**The task**
Your answer should be the number of lines in the listing that hold the string "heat", with no other words.

**Task inputs**
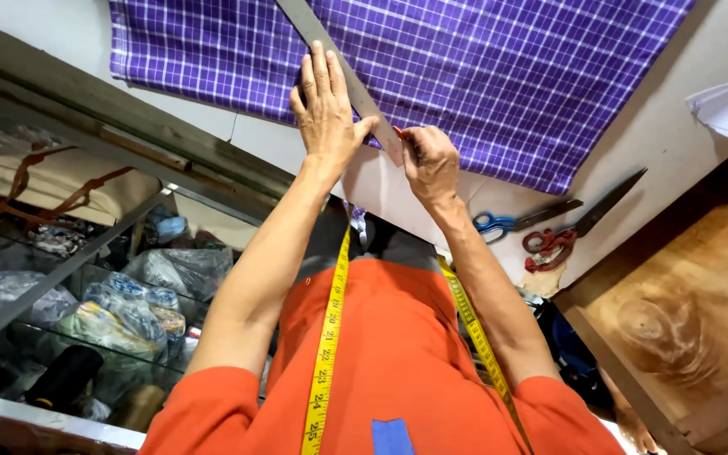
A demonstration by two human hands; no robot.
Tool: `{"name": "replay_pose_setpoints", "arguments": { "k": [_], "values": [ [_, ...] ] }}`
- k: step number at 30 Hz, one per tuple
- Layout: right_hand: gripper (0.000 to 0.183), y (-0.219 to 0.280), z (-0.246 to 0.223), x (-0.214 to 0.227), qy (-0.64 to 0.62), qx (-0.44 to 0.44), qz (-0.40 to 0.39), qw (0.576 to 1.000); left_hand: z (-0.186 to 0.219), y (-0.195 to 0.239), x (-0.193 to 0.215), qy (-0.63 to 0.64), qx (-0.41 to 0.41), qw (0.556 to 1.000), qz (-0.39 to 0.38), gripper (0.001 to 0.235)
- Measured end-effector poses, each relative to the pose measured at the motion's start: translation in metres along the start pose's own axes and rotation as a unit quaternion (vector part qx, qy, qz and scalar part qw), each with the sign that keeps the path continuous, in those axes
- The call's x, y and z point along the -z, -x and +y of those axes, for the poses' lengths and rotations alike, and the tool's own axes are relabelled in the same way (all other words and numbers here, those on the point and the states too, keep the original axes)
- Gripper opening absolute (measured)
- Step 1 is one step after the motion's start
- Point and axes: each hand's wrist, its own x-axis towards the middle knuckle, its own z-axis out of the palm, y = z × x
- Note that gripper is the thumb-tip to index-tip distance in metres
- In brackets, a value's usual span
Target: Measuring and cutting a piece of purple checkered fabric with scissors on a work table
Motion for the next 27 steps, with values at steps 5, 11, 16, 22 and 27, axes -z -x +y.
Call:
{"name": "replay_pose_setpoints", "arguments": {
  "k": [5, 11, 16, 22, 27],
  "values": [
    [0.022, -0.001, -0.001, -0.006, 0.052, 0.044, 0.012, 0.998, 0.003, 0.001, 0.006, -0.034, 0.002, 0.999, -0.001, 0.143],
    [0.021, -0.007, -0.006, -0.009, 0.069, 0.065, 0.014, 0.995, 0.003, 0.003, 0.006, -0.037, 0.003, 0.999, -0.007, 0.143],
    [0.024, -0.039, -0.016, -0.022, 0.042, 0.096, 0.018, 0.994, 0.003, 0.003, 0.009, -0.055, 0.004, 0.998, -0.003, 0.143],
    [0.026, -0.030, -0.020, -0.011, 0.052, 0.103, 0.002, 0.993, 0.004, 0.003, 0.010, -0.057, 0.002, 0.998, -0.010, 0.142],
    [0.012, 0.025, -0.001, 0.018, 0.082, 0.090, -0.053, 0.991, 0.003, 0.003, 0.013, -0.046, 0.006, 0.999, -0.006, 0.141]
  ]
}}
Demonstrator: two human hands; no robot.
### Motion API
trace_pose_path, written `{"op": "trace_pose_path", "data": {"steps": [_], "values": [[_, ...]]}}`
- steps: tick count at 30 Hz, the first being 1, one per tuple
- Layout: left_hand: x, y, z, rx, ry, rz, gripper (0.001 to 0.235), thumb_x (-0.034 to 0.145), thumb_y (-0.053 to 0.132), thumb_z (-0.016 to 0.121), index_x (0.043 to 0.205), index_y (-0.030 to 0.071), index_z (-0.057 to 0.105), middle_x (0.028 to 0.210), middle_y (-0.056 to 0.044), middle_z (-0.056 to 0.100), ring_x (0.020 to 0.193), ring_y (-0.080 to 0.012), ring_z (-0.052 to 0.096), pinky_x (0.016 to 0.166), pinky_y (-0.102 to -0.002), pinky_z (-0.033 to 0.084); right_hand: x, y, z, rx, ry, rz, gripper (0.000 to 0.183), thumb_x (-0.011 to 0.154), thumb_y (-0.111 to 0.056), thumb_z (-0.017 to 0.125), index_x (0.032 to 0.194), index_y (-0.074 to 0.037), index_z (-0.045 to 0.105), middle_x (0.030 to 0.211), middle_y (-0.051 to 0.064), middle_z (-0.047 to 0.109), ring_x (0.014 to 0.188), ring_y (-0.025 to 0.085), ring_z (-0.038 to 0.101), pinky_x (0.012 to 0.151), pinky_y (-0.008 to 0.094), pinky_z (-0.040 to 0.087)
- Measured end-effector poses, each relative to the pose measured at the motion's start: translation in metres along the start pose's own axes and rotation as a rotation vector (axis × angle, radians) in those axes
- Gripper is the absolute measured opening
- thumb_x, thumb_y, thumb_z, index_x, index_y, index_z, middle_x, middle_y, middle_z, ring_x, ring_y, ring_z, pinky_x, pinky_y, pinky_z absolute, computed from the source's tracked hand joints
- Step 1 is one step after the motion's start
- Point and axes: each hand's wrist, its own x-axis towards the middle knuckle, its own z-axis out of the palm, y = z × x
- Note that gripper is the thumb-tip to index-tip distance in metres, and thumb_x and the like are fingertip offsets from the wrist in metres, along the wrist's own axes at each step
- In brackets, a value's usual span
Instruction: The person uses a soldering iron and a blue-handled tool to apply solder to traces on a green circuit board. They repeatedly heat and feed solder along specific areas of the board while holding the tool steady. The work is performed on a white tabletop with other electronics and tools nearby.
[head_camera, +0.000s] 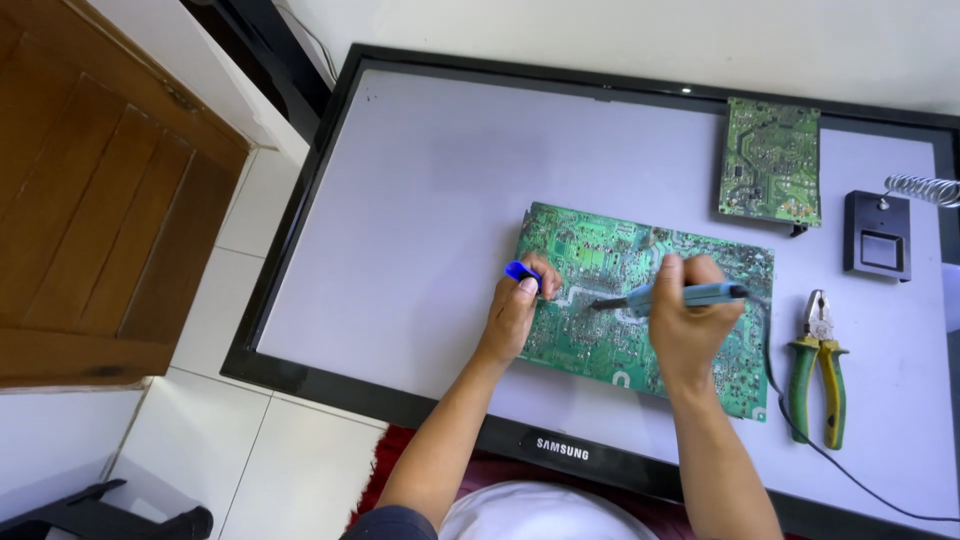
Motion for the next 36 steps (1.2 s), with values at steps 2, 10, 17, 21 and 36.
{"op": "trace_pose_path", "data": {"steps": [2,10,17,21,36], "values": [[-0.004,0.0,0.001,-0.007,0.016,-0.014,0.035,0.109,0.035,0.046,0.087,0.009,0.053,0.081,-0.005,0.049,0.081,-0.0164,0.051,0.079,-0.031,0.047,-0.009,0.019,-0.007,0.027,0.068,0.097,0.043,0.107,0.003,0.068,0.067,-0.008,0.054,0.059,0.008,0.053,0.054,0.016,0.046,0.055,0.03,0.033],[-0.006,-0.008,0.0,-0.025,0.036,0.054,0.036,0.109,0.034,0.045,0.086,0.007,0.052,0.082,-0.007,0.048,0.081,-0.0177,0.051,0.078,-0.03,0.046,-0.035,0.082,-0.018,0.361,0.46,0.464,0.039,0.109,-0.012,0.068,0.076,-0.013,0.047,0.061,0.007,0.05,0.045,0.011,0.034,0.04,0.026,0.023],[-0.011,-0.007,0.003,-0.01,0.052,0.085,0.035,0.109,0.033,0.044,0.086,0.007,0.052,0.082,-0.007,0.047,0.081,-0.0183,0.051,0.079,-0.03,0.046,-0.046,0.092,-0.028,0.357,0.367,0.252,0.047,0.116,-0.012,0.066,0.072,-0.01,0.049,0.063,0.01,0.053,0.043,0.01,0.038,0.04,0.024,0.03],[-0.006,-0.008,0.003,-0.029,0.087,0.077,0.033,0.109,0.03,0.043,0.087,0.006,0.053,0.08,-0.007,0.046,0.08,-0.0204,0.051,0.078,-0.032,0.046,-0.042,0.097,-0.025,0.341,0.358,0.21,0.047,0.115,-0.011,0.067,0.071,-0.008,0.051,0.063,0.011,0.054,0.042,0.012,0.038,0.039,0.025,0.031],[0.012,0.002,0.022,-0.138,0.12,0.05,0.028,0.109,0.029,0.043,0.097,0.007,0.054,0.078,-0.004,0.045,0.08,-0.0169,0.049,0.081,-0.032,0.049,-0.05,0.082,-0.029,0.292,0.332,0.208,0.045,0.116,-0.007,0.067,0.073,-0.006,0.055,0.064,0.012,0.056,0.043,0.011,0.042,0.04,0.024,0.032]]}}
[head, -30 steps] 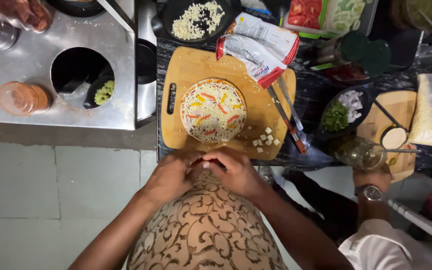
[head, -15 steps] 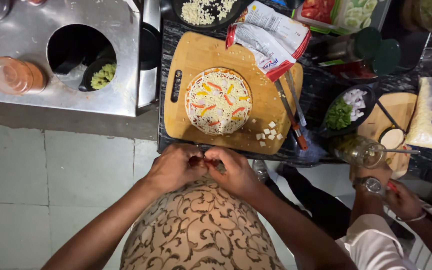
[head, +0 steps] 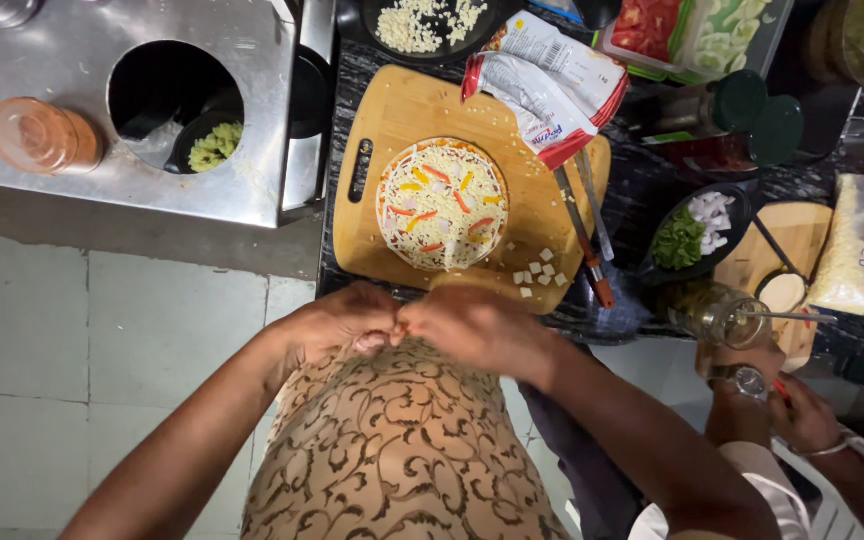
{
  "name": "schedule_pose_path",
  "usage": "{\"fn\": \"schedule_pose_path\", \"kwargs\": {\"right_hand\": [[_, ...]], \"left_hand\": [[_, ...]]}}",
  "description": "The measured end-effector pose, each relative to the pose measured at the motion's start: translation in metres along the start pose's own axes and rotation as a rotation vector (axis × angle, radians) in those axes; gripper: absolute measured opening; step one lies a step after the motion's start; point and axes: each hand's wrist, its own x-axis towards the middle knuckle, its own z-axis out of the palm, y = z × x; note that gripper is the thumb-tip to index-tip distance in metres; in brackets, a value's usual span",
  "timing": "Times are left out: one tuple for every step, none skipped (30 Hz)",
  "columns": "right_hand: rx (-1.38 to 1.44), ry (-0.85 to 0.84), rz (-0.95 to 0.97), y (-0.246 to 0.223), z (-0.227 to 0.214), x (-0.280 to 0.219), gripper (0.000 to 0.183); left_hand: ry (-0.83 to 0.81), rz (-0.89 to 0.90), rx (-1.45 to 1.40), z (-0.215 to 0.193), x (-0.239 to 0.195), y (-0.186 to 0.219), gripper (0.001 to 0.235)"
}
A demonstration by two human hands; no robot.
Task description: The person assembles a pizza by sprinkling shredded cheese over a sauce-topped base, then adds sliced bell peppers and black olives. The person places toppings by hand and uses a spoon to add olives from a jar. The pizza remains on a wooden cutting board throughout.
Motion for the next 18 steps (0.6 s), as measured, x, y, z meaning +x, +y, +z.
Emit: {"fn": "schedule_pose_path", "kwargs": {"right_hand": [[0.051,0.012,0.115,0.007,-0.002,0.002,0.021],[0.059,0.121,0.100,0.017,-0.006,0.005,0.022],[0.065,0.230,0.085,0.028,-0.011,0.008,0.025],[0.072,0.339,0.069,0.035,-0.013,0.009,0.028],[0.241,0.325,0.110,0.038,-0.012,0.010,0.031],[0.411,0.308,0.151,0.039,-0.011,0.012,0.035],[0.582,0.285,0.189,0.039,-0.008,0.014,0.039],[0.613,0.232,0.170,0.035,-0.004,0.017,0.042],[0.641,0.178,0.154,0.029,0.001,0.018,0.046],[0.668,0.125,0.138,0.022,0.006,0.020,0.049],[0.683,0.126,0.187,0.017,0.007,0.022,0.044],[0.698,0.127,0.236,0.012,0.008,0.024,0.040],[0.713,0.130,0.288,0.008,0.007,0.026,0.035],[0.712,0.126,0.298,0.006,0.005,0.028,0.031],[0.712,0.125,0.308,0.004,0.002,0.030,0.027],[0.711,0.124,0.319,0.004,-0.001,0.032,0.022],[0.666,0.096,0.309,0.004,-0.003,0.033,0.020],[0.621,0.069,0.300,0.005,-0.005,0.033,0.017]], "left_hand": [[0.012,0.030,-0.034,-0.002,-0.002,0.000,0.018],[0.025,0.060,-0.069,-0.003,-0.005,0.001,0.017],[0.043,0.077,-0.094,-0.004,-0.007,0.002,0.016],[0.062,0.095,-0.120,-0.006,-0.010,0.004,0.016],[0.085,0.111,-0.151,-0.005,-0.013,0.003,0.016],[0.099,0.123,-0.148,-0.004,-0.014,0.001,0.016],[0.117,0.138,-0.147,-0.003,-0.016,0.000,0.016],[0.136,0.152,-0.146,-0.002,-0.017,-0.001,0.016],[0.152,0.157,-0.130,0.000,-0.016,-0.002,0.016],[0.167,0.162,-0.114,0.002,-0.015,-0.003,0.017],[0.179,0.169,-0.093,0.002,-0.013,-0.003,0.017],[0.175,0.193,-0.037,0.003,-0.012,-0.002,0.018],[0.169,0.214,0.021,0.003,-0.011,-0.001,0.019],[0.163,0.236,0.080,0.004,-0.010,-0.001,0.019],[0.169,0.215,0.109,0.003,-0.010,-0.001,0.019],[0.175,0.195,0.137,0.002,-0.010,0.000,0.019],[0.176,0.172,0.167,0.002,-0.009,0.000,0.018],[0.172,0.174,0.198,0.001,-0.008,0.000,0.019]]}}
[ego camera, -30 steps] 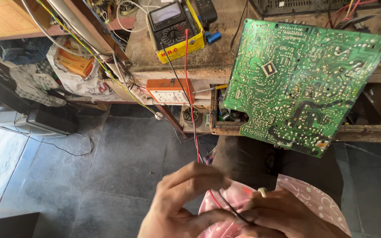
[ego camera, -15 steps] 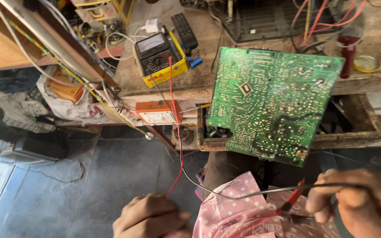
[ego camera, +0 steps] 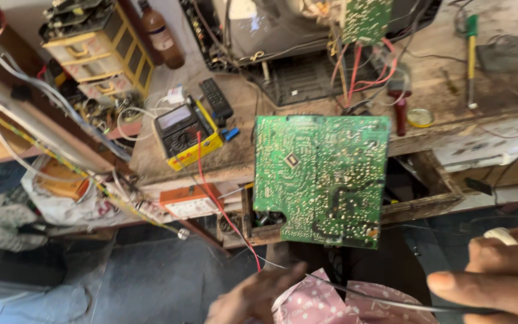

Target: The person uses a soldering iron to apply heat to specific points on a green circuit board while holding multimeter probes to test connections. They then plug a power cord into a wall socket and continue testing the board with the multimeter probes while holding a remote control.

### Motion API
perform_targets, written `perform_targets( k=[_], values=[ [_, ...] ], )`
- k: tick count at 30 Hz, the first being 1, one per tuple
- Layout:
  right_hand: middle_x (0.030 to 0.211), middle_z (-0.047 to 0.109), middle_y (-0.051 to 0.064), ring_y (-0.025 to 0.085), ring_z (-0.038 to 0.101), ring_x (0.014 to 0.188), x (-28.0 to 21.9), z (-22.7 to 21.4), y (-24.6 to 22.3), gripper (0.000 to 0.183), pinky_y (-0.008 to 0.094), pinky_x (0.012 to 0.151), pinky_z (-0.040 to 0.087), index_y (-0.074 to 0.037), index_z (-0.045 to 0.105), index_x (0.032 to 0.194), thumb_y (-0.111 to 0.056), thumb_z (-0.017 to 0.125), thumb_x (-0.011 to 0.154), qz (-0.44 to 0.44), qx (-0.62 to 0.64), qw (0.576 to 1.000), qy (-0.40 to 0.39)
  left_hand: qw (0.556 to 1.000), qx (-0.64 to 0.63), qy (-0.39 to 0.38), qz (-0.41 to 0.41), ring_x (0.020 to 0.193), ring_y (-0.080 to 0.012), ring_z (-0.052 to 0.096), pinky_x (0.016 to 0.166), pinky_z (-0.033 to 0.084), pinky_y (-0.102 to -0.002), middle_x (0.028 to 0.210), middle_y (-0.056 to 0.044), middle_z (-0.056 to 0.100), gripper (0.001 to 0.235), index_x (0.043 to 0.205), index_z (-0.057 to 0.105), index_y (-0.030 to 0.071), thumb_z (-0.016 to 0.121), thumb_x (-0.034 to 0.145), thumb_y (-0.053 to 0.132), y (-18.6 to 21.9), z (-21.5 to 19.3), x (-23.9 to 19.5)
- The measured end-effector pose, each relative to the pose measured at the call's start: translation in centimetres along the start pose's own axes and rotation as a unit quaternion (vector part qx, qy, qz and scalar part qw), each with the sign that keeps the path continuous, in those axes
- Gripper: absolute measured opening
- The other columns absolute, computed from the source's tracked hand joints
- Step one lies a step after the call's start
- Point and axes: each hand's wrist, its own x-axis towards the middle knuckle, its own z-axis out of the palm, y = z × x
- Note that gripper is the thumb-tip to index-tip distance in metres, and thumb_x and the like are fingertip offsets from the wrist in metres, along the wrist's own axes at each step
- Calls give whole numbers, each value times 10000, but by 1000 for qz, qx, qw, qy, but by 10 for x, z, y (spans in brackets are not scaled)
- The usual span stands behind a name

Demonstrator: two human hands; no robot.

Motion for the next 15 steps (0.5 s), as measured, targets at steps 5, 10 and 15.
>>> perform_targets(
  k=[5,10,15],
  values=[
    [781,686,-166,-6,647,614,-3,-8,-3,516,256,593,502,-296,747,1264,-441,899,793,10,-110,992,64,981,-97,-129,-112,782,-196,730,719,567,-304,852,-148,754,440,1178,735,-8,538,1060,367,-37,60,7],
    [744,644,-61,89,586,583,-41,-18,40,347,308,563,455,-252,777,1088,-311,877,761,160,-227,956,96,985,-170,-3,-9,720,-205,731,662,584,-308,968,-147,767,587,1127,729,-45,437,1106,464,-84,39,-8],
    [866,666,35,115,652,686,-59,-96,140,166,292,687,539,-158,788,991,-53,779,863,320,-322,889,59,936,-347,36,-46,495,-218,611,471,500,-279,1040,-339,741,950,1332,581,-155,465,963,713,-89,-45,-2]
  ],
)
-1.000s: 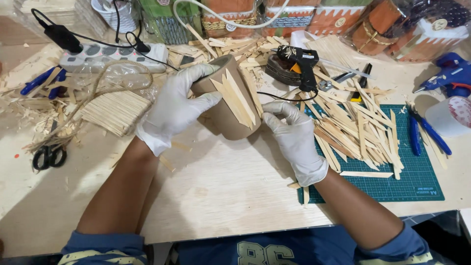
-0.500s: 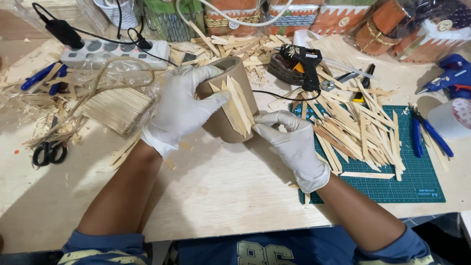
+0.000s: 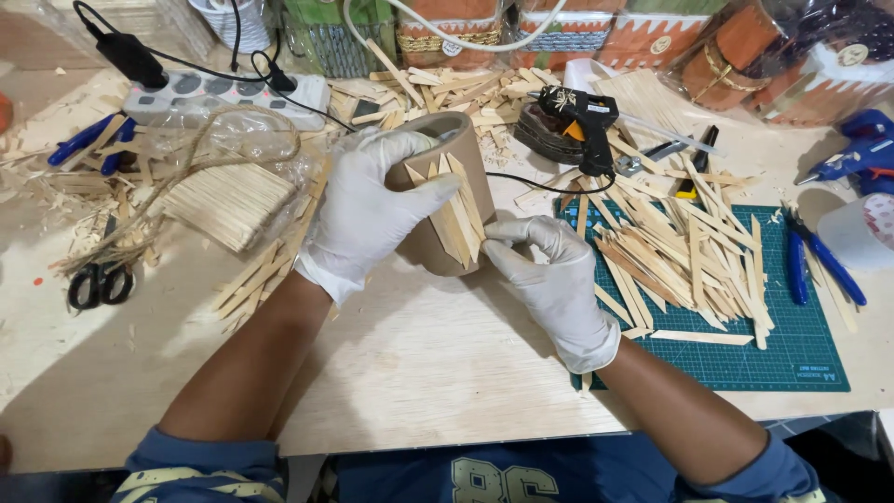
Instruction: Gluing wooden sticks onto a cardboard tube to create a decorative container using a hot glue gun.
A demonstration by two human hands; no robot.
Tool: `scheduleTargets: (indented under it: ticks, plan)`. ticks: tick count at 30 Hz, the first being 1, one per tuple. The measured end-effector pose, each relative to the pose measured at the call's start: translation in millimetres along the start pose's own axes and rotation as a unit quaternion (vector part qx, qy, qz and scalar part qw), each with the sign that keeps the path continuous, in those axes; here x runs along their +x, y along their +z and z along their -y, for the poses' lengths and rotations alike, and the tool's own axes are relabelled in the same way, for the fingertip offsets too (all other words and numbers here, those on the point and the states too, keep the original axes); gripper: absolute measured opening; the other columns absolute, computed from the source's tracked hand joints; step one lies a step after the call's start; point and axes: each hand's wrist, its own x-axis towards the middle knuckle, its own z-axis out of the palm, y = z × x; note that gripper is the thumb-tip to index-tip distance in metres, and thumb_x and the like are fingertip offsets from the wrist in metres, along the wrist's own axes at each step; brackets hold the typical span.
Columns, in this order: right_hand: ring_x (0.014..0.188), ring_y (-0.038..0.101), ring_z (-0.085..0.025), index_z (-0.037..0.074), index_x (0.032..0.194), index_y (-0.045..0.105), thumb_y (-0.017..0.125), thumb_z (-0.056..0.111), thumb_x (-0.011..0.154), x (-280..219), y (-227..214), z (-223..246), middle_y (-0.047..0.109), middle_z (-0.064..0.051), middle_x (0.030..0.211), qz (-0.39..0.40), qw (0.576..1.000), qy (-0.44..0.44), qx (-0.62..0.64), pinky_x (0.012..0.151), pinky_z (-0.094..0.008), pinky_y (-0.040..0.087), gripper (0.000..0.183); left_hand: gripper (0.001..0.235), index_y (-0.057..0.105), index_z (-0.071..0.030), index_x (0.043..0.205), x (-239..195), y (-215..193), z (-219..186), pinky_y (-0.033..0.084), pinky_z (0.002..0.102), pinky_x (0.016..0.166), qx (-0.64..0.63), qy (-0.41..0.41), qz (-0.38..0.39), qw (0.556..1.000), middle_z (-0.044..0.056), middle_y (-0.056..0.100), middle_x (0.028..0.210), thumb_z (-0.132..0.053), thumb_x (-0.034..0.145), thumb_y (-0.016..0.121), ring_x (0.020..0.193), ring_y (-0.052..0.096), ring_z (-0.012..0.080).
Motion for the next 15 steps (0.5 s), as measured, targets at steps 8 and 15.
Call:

**Answer to the exercise**
2